## [PROBLEM STATEMENT]
Find the line containing "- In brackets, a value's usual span" in the records below. Copy exactly that line and each one after it, ending at the line containing "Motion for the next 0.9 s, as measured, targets", and nothing more.

Collected data:
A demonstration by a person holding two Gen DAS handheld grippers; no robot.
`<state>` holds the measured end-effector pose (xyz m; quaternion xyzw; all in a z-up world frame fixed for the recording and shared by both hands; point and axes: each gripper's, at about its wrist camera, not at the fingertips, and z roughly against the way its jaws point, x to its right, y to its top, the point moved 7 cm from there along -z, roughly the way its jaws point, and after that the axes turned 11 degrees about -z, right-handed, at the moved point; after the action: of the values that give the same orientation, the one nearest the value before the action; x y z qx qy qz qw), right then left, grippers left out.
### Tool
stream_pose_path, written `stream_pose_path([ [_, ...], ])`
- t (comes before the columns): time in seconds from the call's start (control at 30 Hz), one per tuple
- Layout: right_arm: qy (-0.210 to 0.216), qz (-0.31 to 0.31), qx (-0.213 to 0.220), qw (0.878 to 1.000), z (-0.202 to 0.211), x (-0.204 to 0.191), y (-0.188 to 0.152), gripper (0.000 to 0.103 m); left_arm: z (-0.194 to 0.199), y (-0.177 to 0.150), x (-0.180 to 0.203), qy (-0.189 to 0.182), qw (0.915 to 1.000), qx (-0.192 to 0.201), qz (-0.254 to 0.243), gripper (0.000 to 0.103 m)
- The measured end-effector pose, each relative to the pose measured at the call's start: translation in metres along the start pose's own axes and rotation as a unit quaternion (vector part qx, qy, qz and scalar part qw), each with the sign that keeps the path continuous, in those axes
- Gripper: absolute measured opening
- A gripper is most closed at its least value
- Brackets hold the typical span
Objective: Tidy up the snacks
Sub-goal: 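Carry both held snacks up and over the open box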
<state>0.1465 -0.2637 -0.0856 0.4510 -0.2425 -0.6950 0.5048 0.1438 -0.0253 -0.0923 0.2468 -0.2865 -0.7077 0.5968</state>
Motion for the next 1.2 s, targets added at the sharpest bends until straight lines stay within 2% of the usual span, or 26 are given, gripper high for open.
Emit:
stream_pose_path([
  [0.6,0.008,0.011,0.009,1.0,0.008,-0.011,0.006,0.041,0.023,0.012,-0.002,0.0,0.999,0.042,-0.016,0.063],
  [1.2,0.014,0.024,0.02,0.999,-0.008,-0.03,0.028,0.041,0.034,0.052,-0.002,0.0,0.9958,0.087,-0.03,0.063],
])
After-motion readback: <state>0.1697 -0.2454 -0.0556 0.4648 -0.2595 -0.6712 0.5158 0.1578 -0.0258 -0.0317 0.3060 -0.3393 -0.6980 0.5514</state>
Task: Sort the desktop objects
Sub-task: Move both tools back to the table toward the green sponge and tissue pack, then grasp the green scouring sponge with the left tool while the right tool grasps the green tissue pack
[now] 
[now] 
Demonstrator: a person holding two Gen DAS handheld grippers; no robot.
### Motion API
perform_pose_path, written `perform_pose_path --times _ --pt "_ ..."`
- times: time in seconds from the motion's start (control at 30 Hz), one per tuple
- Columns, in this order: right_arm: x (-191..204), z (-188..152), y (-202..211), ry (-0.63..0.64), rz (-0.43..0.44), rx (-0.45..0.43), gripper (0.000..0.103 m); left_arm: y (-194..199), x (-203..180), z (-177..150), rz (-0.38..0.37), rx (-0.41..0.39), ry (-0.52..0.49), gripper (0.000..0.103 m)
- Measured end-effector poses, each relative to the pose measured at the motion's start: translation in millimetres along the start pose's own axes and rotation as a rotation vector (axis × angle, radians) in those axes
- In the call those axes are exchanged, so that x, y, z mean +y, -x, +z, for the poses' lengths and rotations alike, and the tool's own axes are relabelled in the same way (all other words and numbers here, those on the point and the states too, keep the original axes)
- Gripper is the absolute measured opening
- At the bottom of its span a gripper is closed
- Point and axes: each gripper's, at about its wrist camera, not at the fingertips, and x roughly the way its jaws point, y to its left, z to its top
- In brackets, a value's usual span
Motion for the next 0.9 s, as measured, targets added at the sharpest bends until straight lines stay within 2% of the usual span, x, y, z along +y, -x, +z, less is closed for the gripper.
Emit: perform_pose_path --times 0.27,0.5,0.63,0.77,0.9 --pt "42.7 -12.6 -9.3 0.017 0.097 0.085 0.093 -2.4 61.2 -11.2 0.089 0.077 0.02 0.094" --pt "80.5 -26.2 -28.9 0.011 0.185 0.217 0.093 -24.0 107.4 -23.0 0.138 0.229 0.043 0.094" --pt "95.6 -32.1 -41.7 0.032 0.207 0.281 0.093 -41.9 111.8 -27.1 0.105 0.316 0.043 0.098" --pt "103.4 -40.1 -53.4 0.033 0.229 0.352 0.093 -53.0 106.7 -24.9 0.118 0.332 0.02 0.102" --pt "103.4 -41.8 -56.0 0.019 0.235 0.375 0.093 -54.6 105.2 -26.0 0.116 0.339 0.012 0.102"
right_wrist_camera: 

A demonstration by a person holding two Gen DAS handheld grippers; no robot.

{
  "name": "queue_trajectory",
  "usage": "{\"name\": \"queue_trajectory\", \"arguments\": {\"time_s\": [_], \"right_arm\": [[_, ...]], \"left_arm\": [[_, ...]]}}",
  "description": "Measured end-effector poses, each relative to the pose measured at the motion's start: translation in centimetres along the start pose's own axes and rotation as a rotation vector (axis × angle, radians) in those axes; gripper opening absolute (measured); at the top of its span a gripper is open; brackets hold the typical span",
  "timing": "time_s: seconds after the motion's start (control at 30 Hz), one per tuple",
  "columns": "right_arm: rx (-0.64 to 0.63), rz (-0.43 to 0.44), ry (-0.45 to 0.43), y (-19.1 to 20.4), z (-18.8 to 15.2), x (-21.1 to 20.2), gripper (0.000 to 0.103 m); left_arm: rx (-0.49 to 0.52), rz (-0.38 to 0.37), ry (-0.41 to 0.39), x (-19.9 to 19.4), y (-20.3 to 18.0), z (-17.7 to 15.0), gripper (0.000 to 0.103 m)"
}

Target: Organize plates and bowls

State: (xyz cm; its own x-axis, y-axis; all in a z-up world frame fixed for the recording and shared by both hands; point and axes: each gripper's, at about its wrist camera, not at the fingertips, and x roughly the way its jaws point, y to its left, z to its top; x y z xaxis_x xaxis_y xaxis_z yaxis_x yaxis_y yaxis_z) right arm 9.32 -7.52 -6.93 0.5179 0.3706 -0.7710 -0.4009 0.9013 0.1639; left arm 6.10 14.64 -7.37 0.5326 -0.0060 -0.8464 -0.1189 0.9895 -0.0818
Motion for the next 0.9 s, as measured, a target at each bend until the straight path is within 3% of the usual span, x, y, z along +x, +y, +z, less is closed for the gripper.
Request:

## [ANSWER FOR THE TASK]
- In brackets, a value's usual span
Motion for the next 0.9 s, as measured, targets added at the sharpest bends until straight lines stay within 2% of the usual span, x, y, z along +y, -x, +z, less is closed for the gripper.

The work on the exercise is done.